- **Work to be completed**
Copy the material below verbatim from the line with "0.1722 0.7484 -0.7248" to the line with "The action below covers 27", both lines included, omitting pictures and every line outside that range.

********************

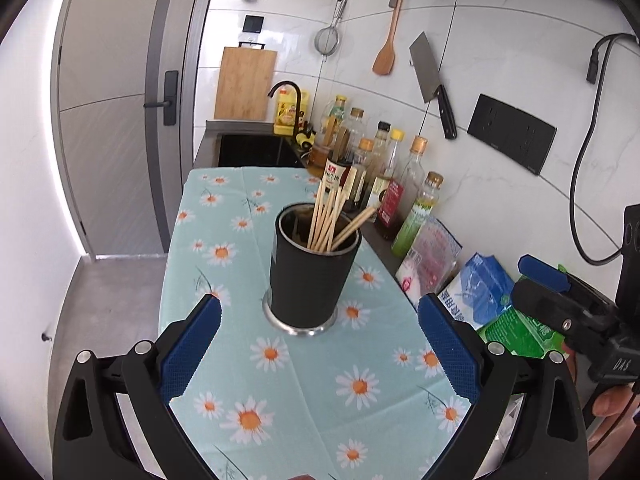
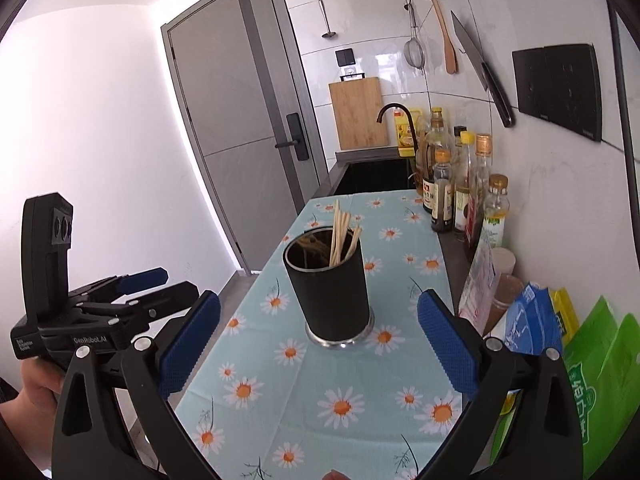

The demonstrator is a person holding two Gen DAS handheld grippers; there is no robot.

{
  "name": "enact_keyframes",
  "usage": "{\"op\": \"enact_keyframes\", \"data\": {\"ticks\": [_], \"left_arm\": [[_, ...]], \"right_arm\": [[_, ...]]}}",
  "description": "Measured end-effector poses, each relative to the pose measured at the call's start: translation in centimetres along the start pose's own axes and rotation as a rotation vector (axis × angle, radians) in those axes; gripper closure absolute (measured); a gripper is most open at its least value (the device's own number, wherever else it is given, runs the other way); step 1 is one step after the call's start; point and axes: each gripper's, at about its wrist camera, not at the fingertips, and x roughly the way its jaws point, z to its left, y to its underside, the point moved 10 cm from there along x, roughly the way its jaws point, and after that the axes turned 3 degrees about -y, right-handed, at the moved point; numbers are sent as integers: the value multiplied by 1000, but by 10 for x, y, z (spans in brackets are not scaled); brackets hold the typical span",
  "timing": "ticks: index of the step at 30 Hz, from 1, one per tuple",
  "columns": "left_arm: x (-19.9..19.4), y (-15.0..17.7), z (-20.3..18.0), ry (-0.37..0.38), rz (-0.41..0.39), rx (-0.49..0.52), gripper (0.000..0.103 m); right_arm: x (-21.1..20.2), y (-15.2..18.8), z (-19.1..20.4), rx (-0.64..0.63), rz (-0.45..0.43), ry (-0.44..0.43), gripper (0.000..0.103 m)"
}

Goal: Organize utensils

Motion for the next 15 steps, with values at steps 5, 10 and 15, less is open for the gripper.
{"op": "enact_keyframes", "data": {"ticks": [5, 10, 15], "left_arm": [[4, 19, -10, -17, 35, 12, 7], [10, 39, -17, -25, 67, 5, 7], [12, 59, -19, -40, 96, -2, 7]], "right_arm": [[-1, 18, -5, 10, 26, -15, 5], [2, 38, -12, 28, 61, -16, 5], [5, 58, -12, 10, 100, -11, 5]]}}
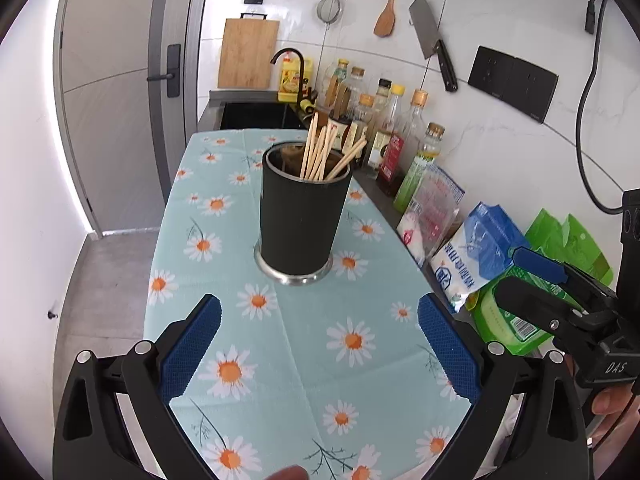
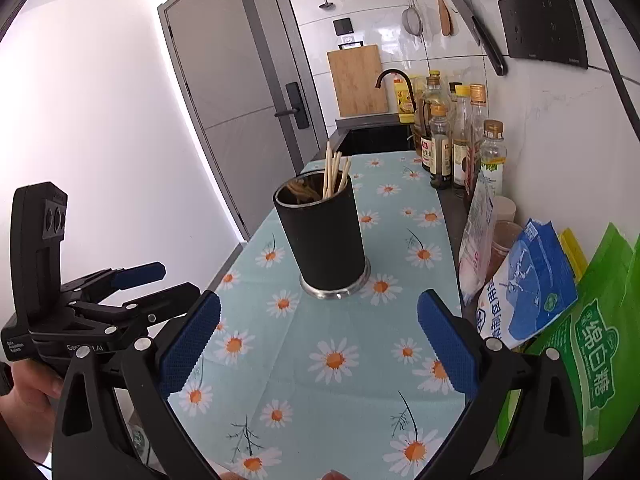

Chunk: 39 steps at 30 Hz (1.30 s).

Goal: Organize utensils

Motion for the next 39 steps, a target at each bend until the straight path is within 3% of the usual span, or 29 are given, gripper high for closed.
{"op": "enact_keyframes", "data": {"ticks": [18, 39], "left_arm": [[5, 39, 10, -13, 58, -28, 7], [3, 42, 12, -23, 69, -30, 7]], "right_arm": [[8, 34, 2, 14, 58, -2, 5], [13, 39, 7, 24, 70, -14, 5]]}}
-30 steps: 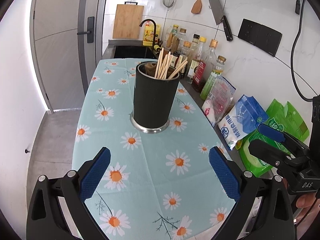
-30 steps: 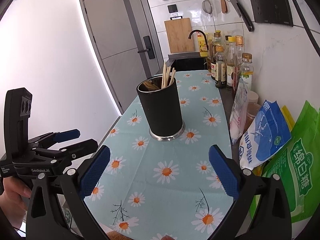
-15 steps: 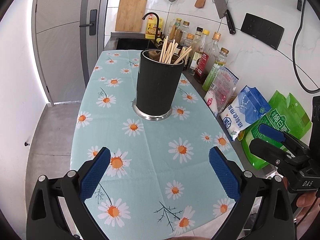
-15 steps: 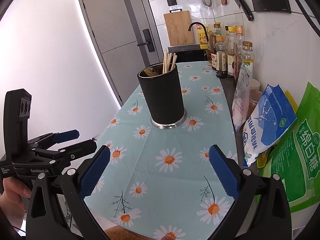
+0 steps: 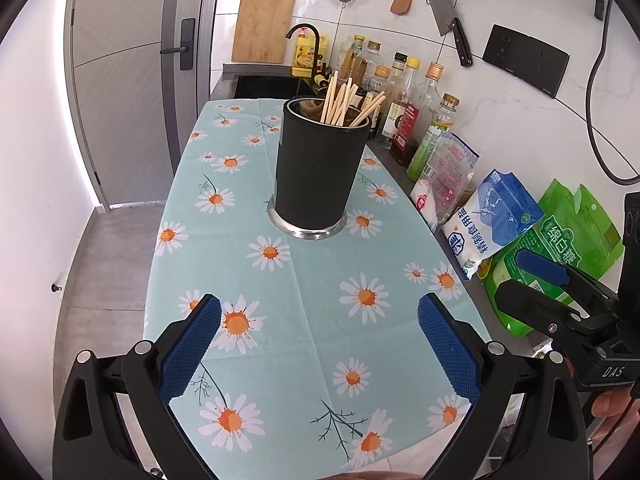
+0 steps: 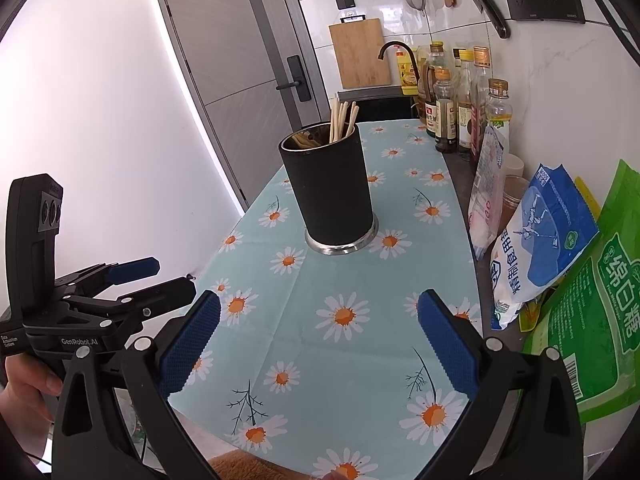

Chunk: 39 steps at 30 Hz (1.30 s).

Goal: Organize utensils

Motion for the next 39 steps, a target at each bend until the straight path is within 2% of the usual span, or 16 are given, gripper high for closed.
{"op": "enact_keyframes", "data": {"ticks": [39], "left_arm": [[-2, 0, 2, 6, -3, 1, 7]], "right_arm": [[-2, -6, 3, 18, -23, 6, 5]]}}
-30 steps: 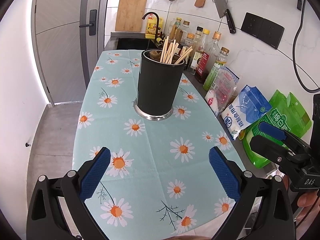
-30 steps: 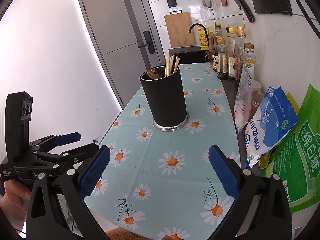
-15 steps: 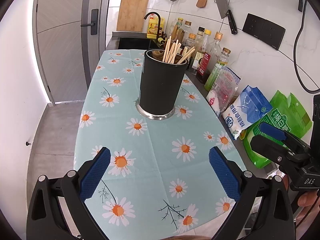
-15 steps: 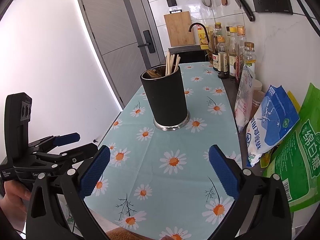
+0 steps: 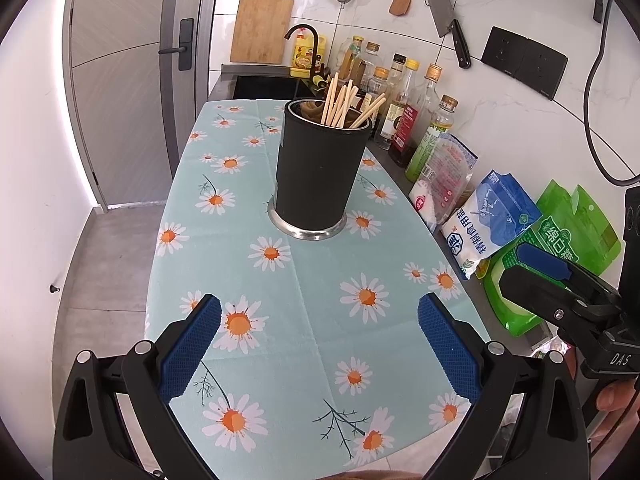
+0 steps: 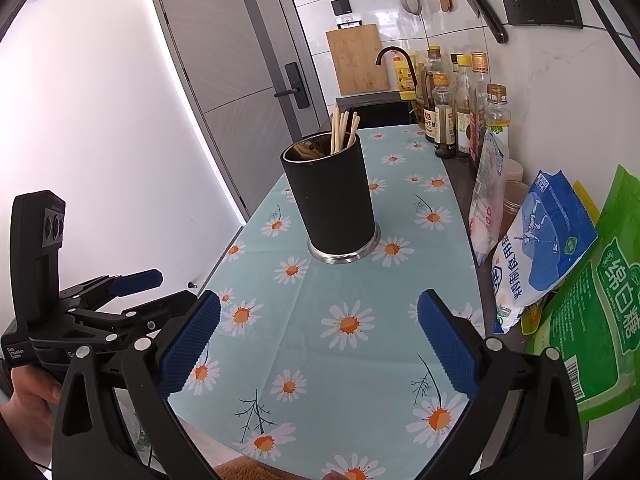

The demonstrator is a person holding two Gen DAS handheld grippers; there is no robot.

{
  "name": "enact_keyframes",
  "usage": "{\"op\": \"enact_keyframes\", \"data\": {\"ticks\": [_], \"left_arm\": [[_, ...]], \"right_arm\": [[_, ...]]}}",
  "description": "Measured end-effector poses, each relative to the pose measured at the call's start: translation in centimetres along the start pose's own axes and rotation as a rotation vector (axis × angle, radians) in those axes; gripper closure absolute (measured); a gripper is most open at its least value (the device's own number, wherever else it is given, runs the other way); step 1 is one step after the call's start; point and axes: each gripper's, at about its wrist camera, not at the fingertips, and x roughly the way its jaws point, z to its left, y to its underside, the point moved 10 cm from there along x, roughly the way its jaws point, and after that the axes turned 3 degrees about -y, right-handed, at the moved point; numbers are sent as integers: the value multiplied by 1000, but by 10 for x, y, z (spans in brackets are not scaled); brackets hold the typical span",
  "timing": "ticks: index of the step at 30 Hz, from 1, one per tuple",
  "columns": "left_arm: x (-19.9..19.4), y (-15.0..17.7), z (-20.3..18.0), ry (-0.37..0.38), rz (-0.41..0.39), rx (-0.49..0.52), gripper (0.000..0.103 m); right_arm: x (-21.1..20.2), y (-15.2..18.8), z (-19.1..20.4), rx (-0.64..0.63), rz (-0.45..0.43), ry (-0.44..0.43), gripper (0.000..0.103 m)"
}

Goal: Organize utensils

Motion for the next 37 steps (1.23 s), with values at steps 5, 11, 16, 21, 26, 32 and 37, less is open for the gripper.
{"op": "enact_keyframes", "data": {"ticks": [5, 11, 16, 21, 26, 32, 37], "left_arm": [[0, 1, 0, -2, 1, 0, 7], [1, 0, -1, -1, 4, -4, 7], [2, 0, -3, -3, 5, -2, 7], [3, 0, -3, -5, 8, -3, 7], [4, 1, -4, -4, 13, 0, 7], [5, 1, -5, -7, 17, 2, 7], [5, 1, -4, -7, 20, 0, 7]], "right_arm": [[-1, 0, 0, 3, 3, -1, 5], [-1, 1, -2, 7, 10, -3, 5], [-1, 1, -1, 6, 8, -1, 5], [1, 2, -4, 12, 8, -1, 5], [0, 4, -6, 15, 11, -1, 5], [-1, 4, -7, 18, 12, 0, 5], [-2, 5, -7, 16, 13, -4, 5]]}}
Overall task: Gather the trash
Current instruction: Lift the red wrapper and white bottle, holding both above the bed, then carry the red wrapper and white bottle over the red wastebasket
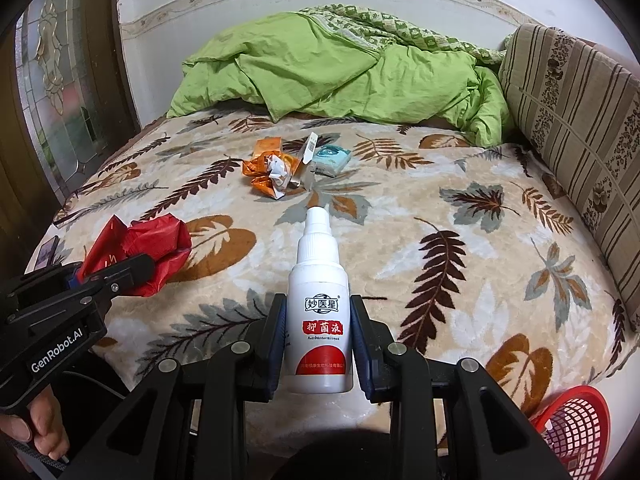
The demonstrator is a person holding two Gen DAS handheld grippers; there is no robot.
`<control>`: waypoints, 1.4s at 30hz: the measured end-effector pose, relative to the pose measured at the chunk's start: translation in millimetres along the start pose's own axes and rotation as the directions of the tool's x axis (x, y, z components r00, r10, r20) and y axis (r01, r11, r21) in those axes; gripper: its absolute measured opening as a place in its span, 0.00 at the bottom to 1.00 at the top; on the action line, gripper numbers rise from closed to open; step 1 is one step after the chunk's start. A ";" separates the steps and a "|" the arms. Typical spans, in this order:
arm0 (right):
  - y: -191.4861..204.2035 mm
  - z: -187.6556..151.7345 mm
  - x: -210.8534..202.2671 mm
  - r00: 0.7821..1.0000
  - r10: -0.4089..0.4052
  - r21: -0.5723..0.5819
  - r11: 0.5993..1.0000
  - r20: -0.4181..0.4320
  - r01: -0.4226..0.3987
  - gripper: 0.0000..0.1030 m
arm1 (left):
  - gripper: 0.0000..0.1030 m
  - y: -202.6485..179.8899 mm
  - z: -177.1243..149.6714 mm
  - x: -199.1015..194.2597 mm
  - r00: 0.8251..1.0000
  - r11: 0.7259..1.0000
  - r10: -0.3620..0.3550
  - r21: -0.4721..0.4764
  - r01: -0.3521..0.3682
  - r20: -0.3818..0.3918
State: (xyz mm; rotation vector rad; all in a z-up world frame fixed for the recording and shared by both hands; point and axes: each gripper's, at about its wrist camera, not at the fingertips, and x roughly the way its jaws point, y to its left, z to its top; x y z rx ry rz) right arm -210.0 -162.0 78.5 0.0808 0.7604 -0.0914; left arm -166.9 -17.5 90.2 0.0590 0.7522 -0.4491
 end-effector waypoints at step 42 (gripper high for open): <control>-109.7 -26.9 -51.8 0.998 -0.061 0.275 0.960 -0.005 0.060 0.31 | 0.20 -101.8 11.4 6.0 0.977 0.959 -0.205 0.190 0.212 -0.054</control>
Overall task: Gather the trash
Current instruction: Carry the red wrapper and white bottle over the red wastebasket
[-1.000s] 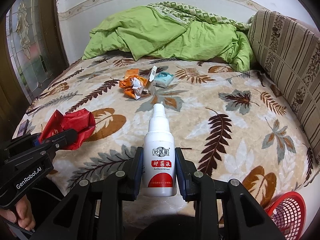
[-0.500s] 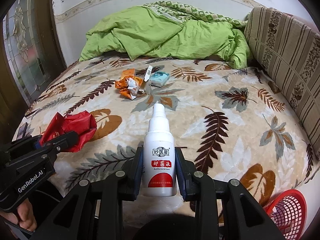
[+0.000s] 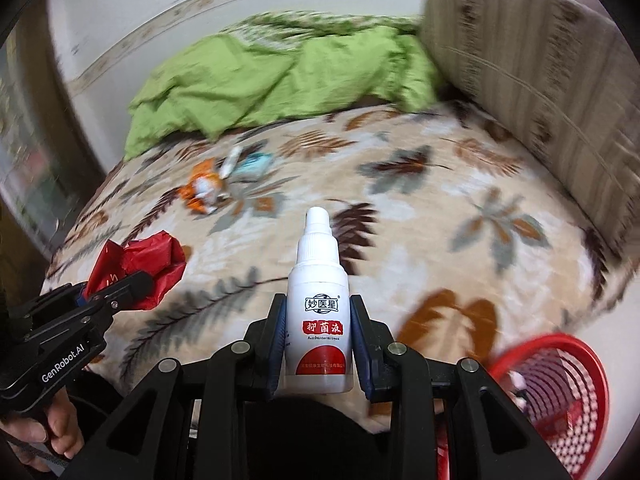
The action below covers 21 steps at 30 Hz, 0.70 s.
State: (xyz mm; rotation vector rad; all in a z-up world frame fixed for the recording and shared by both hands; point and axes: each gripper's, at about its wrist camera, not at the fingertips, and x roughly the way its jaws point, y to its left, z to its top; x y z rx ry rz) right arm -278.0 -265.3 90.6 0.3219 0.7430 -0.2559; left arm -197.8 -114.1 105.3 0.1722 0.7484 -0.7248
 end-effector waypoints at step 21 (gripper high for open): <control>-172.7 -56.4 -108.7 0.971 -0.240 0.330 0.915 -0.014 0.231 0.31 | 0.20 -199.2 0.6 44.1 0.875 0.860 -0.396 0.223 0.460 -0.279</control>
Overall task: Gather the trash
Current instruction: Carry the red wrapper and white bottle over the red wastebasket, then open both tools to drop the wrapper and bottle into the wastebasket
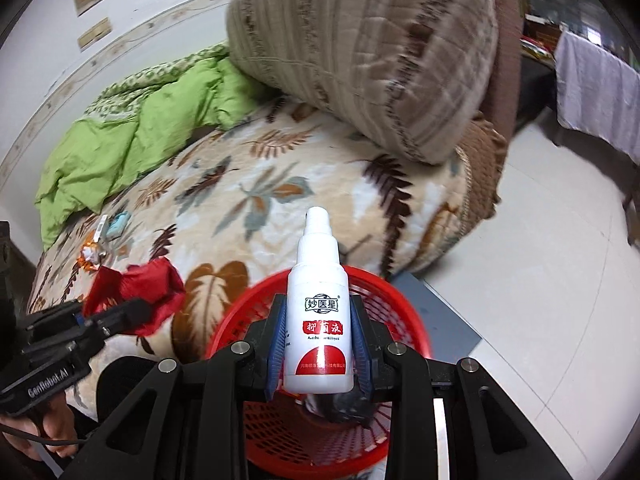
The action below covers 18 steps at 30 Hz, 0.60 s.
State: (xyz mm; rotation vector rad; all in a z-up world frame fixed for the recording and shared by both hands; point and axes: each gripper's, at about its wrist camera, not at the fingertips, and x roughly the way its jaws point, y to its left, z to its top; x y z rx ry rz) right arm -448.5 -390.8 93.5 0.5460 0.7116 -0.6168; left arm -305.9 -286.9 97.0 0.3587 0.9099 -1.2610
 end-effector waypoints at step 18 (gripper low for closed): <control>-13.3 -4.7 11.3 0.999 0.033 0.027 0.999 -0.028 -0.033 0.31 | 0.50 11.0 1.1 4.1 1.000 0.998 -0.001 -0.065 0.001 -0.009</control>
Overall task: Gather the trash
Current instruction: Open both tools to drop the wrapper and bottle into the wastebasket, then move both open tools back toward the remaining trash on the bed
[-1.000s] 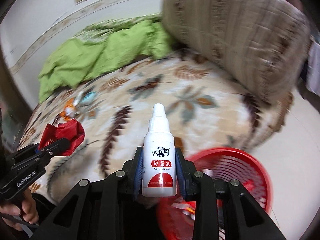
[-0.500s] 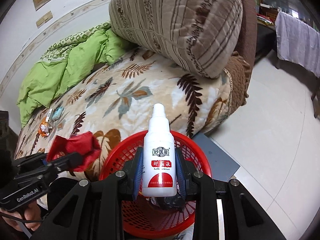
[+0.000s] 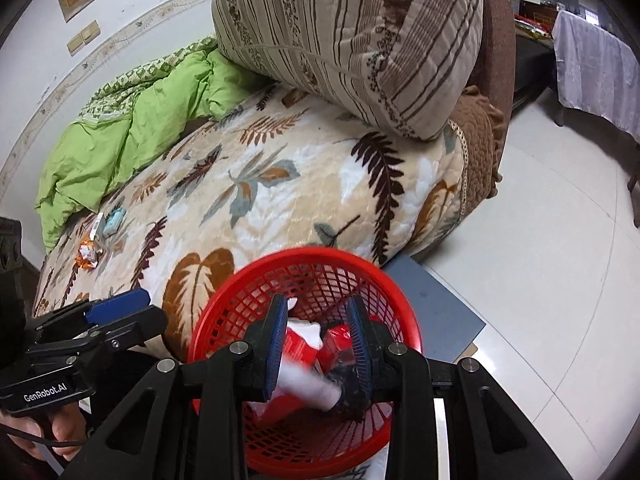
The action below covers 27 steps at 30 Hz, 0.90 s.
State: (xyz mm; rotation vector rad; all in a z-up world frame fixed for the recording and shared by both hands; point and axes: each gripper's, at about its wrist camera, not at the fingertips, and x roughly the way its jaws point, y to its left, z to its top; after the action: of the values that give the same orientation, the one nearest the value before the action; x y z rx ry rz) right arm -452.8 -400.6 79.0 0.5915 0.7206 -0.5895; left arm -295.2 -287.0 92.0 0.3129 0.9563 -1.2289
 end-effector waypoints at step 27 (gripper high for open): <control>214.3 29.6 76.3 0.942 0.293 -0.313 0.890 -0.163 -0.331 0.32 | 0.50 209.7 -41.4 -136.7 0.908 0.851 0.385 -0.443 -0.282 0.163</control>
State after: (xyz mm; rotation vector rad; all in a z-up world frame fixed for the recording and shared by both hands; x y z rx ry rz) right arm -250.4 -295.4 102.0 0.4101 0.7911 -0.1260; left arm -129.2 -96.2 112.9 -0.0126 0.8724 -0.6991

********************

- **Task output**
State: (xyz mm; rotation vector rad; all in a z-up world frame fixed for the recording and shared by both hands; point and axes: each gripper's, at about its wrist camera, not at the fingertips, and x roughly the way its jaws point, y to its left, z to its top; x y z rx ry rz) right arm -278.0 -265.3 90.6 0.3219 0.7430 -0.2559; left arm -197.8 -114.1 105.3 0.1722 0.7484 -0.7248
 end-effector waypoints at step 21 (gripper high for open): <control>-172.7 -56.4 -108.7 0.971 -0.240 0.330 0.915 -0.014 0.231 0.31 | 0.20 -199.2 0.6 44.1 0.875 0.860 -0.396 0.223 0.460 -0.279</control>
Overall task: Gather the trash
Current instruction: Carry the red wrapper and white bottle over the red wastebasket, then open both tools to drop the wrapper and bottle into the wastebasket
The action below covers 18 steps at 30 Hz, 0.60 s.
State: (xyz mm; rotation vector rad; all in a z-up world frame fixed for the recording and shared by both hands; point and axes: each gripper's, at about its wrist camera, not at the fingertips, and x roughly the way its jaws point, y to its left, z to its top; x y z rx ry rz) right arm -448.5 -390.8 93.5 0.5460 0.7116 -0.6168; left arm -305.9 -286.9 97.0 0.3587 0.9099 -1.2610
 end-effector waypoints at step 18 (gripper low for closed): <control>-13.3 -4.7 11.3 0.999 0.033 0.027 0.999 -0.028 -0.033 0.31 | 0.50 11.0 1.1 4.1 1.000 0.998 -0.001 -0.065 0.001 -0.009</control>
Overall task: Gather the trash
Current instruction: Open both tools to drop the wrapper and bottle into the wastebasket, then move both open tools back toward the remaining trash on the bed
[-1.000s] 
[-0.500s] 
[+0.000s] 
The action below covers 27 steps at 30 Hz, 0.90 s.

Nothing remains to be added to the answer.